## ASSIGNMENT:
Below are lines of data, and only some are wanted. Please repeat exactly those from the line that has "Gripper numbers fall" through the line that has "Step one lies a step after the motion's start".

## DATA SHOWN:
..............................

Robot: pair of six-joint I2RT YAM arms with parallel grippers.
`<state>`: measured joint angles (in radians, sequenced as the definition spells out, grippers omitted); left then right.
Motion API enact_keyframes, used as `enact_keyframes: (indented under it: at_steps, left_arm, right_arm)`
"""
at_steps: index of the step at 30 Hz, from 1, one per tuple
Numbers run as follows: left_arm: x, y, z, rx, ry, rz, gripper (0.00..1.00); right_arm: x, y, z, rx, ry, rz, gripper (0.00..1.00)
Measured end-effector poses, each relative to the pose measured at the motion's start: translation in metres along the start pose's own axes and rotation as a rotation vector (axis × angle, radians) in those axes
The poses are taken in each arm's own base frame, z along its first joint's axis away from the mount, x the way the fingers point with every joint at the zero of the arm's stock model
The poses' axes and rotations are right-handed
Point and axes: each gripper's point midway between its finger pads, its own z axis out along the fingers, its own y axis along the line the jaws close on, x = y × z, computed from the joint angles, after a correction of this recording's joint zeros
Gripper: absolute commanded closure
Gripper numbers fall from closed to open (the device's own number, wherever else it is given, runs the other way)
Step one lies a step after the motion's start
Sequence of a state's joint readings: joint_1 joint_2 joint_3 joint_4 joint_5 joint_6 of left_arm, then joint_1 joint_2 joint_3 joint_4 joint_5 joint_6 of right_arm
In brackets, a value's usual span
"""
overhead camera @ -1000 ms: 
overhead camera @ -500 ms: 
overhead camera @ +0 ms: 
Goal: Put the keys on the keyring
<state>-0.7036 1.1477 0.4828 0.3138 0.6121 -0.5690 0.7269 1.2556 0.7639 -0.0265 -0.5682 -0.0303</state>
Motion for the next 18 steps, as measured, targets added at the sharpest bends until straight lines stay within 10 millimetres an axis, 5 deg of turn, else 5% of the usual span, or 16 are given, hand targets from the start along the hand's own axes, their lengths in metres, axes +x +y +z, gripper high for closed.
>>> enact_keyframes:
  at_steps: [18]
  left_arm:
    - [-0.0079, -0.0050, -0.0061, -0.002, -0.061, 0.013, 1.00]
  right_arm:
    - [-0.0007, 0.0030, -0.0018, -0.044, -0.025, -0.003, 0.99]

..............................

## ANSWER SECTION:
Gripper numbers fall from closed to open (the device's own number, wherever else it is given, runs the other way)
Step one lies a step after the motion's start

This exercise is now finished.